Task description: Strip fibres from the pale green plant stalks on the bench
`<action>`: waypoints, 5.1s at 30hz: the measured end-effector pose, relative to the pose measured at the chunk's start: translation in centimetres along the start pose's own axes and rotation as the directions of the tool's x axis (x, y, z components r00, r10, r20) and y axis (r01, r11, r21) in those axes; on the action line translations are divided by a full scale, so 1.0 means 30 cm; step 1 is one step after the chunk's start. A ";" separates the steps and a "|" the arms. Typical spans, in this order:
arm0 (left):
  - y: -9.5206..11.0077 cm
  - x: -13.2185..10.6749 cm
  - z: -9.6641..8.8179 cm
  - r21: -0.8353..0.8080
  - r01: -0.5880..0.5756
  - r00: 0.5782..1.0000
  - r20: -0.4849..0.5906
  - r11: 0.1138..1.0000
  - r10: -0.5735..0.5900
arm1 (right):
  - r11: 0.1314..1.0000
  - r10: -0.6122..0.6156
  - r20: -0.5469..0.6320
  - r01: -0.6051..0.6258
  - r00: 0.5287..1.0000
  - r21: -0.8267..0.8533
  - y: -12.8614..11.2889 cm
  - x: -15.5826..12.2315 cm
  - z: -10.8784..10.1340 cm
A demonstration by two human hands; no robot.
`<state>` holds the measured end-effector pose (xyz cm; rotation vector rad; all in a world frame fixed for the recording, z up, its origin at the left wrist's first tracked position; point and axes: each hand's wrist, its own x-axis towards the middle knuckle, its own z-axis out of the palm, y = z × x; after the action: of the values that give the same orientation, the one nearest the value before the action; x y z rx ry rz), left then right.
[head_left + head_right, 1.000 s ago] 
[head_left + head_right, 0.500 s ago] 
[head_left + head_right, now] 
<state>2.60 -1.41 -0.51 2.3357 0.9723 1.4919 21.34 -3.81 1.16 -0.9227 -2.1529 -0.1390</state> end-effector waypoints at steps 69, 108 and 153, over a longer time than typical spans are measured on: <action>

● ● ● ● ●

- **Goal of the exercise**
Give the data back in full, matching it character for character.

- **Written solution**
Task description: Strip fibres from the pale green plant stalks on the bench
`<action>`: waypoints, 5.1s at 30hz: the measured end-effector pose, relative to the pose measured at the chunk's start: translation in centimetres along the start pose's own axes and rotation as the directions of the tool's x axis (x, y, z components r00, r10, r20) and y axis (r01, r11, r21) in those axes; on the action line translations are divided by a full scale, so 1.0 means 30 cm; step 1 is one step after the chunk's start. A ";" separates the steps and a "|" the arms. Typical spans, in this order:
arm0 (left):
  - y: -9.5206..11.0077 cm
  - x: -13.2185..10.6749 cm
  - z: -9.6641..8.8179 cm
  - r21: -0.8353..0.8080
  - r01: -0.5880..0.5756
  - r00: 0.5782..1.0000
  - r20: -0.4849..0.5906
  - r11: 0.1138..1.0000
  - r10: -0.5735..0.5900
arm1 (right):
  - r11: 0.1314..1.0000
  - r10: -0.6122..0.6156
  - r20: -0.5469..0.6320
  - r01: -0.6051..0.6258
  - r00: 0.5287..1.0000
  - r21: -0.8267..0.8533
  - y: -12.8614..11.2889 cm
  - x: -15.5826..12.2315 cm
  - z: -10.8784..10.1340 cm
A demonstration by two human hands; no robot.
`<state>` holds the measured end-effector pose (xyz cm; rotation vector rad; all in a world frame fixed for the recording, z up, its origin at the left wrist's first tracked position; point and axes: each hand's wrist, its own x-axis towards the middle knuckle, its own z-axis out of the palm, y = z × x; after the action: of the values that give the same orientation, the one nearest the value before the action; x y z rx ry rz), left then right.
[head_left + head_right, 1.000 s ago] 
[head_left + head_right, 0.500 s ago] 
[head_left + head_right, now] 
<state>2.60 -1.41 -0.51 2.3357 0.9723 1.4919 21.34 -3.81 1.16 -0.9227 -2.1529 -0.1390</state> end-effector waypoints at steps 69, 108 and 153, over a longer time than typical spans are measured on: <action>

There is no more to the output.